Extract exactly and only the lines of the data below, starting at the line with "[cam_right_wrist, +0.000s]" and stopping after the final line.

[Data excerpts]
○ ○ ○ ○ ○ ○ ○
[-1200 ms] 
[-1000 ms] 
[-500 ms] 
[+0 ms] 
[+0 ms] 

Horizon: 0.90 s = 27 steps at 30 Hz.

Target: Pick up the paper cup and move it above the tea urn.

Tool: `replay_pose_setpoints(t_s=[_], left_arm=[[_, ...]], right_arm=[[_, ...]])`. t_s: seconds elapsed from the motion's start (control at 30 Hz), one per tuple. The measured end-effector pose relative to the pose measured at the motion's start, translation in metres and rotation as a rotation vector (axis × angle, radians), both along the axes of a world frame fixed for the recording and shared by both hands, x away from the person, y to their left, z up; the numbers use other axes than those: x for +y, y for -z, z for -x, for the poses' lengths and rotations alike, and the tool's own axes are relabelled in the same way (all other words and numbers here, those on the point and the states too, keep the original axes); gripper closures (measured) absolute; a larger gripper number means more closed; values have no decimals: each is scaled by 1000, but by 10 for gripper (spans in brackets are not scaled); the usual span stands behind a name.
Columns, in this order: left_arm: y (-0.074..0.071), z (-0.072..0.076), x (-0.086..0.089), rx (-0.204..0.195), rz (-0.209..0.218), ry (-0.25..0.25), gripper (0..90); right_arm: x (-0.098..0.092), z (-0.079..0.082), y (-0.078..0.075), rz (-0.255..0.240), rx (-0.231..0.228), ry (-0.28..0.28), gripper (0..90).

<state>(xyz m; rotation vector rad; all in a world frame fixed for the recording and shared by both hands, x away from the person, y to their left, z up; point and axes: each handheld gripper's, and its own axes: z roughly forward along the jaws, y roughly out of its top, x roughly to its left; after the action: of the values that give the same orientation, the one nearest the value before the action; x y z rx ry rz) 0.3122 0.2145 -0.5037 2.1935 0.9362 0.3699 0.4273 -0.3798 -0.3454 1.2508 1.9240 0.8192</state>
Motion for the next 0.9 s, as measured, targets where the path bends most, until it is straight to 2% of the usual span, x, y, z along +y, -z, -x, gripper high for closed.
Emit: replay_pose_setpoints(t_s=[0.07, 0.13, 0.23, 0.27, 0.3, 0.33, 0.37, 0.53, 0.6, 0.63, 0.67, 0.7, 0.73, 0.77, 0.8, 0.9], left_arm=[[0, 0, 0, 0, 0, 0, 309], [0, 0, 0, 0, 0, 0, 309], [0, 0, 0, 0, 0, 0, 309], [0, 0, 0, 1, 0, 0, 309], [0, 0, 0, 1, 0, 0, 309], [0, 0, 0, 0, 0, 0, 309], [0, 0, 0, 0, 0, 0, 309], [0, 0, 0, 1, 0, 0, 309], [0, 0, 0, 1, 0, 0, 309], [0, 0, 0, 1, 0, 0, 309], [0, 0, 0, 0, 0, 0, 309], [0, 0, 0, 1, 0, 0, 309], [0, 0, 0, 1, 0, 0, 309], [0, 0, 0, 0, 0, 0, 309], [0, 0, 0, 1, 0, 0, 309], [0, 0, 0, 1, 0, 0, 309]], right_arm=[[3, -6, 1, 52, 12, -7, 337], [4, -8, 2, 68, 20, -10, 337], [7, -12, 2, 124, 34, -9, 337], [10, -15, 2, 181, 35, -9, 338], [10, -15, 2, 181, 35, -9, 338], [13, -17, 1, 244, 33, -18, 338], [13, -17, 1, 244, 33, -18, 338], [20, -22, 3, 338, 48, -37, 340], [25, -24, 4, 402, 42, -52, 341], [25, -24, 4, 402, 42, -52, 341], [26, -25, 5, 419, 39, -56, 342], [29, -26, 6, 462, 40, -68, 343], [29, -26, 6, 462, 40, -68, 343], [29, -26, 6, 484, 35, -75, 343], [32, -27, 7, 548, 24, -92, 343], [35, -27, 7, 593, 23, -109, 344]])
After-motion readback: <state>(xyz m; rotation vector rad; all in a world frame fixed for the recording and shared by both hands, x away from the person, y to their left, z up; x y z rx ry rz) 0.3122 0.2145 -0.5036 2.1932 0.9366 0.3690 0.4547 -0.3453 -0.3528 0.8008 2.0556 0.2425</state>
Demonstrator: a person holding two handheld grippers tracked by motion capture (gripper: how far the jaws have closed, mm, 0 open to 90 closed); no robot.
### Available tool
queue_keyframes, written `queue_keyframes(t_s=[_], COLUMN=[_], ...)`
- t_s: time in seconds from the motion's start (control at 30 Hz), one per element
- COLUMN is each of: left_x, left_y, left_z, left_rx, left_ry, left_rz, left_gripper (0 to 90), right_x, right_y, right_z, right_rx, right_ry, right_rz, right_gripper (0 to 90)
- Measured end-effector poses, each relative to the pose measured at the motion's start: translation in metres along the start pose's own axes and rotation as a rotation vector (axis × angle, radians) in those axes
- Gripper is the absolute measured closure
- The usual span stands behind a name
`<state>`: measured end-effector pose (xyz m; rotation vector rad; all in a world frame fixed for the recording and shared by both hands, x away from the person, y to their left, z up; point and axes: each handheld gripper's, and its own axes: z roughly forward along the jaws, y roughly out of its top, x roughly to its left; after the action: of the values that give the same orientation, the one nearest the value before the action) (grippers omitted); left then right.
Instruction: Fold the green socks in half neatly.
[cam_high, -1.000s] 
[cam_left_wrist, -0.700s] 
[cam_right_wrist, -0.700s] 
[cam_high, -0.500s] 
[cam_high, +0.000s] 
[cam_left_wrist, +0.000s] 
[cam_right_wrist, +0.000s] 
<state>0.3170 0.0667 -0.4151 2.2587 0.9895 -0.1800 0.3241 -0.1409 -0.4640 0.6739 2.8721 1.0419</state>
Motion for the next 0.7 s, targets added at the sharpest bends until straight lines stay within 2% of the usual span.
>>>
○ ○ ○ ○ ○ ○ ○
• [Written response]:
[cam_right_wrist, +0.000s] 
<state>0.3170 0.0667 -0.4151 2.2587 0.9895 -0.1800 0.3241 -0.1409 -0.4640 0.6739 2.8721 1.0419</state>
Motion for the next 0.7 s, targets added at the sharpest bends until straight lines stay within 2% of the usual span.
>>>

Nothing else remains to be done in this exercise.